Vianello no contestó.

– ¿Dijo algo más, sargento?

Seguía sin haber respuesta.

– ¿Le dijo usted algo a él?

El tono de Vianello era defensivo.

– Le dije que era un asunto entre uno de mis agentes y yo, y que a él no le concernía.

Brunetti sabía que no tenía que perder el tiempo diciendo a Vianello que esto había sido una tontería.

– ¿Y Riverre? -preguntó Brunetti.

– Oh, ya ha venido a hablar conmigo y me ha dicho que, por lo que él puede recordar, estábamos hablando de un siciliano. -Vianello se permitió una pequeña sonrisa-. El teniente, según recuerda ahora Riverre, entró en el momento en que yo le decía lo idiota que era el siciliano, y el teniente no lo entendió, porque hablábamos en dialecto, y se imaginó que yo insultaba a Riverre.

– Bien, caso resuelto -dijo Brunetti, aunque le dolía que Scarpa se hubiera quejado de Vianello a Patta. Por si el jefe no tenía ya bastante ojeriza al sargento, sólo porque solía trabajar para Brunetti, ahora se había ganado, además, la antipatía del teniente.

Brunetti dejó el tema, aliviado de no tener que vérselas con Scarpa y preguntó:

– ¿Recuerda un camión que este otoño se salió de la carretera en Tarvisio?

– Sí, señor. ¿Por qué?

– ¿Podría decirme cuándo ocurrió?

Vianello reflexionó un momento antes de responder:

– El veintiséis de septiembre. Dos días antes de mi cumpleaños. La primera vez que nevó tan pronto allá arriba.

Porque era Vianello quien lo decía, Brunetti no creyó necesario preguntar si estaba seguro de la fecha. Dejó al sargento con su periódico y volvió a su despacho y a las listas del ordenador. El veintiséis de septiembre, a las nueve de la mañana, se había hecho una llamada -con una duración de tres minutos- desde el despacho de Trevisan al número de Belgrado. Al día siguiente se hizo otra llamada al mismo número pero ésta, desde el teléfono público de la calle de detrás del despacho de Trevisan. La conferencia había durado doce minutos.

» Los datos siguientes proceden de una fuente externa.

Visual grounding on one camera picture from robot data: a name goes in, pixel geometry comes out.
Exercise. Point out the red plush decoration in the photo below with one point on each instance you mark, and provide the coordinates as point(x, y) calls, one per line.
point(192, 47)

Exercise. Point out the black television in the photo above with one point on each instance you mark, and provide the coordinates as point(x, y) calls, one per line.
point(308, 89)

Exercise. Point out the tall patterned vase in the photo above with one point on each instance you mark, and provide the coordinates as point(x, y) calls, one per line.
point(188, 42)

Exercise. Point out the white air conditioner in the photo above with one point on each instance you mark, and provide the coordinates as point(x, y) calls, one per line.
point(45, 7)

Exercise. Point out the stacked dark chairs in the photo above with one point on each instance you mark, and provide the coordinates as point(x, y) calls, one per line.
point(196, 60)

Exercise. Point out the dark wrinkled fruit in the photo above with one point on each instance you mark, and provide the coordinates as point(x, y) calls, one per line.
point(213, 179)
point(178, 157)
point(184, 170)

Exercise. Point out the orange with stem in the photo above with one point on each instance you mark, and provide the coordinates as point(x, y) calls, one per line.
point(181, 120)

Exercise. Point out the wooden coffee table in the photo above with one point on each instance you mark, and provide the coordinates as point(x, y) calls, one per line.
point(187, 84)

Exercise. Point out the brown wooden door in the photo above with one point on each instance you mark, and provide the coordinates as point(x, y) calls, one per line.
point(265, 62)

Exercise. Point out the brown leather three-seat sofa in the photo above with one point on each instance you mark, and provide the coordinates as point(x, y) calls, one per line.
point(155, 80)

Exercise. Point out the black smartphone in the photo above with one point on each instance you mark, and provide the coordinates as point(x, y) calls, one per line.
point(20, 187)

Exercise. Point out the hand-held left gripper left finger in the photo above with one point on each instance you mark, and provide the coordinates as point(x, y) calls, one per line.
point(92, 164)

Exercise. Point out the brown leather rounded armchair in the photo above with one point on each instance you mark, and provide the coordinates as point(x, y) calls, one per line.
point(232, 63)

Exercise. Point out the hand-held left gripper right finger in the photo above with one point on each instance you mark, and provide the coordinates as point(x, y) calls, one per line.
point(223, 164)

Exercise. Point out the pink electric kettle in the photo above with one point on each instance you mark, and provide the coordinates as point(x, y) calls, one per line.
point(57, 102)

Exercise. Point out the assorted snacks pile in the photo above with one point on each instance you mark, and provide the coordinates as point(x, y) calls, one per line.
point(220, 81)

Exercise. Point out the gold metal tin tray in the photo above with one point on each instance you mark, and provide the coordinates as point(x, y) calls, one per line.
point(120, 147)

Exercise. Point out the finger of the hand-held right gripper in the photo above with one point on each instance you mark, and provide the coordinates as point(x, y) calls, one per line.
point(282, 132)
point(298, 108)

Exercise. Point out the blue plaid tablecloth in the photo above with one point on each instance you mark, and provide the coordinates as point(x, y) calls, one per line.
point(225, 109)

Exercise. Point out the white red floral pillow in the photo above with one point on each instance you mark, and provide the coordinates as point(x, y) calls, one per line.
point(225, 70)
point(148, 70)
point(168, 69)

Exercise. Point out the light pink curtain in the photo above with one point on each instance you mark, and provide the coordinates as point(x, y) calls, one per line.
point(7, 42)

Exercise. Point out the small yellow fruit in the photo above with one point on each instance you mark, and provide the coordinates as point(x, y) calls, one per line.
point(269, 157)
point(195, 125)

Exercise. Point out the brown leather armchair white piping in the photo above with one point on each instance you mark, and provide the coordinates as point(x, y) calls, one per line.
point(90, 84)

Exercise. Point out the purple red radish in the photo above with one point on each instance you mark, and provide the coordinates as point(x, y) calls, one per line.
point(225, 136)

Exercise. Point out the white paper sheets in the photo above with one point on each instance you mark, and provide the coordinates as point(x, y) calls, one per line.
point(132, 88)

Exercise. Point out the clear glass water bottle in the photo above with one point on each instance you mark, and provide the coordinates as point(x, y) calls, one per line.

El camión se salió de la carretera y la carga se perdió. Sin duda, el comprador querría saber si era su mercancía la que había quedado esparcida por la nieve, y para averiguarlo, nada más práctico que llamar al remitente. Brunetti se estremeció involuntariamente ante la posibilidad de que alguien pensara en aquellas muchachas como un embarque y en su muerte como pérdida de una mercancía.

Buscó la fecha de la muerte de Trevisan. Al día siguiente se habían hecho dos llamadas desde el despacho, las dos, al número de Belgrado. Si las primeras llamadas se hicieron para comunicar la pérdida de la carga, ¿podían éstas significar que, tras la muerte de Trevisan, el negocio pasaba a otras manos?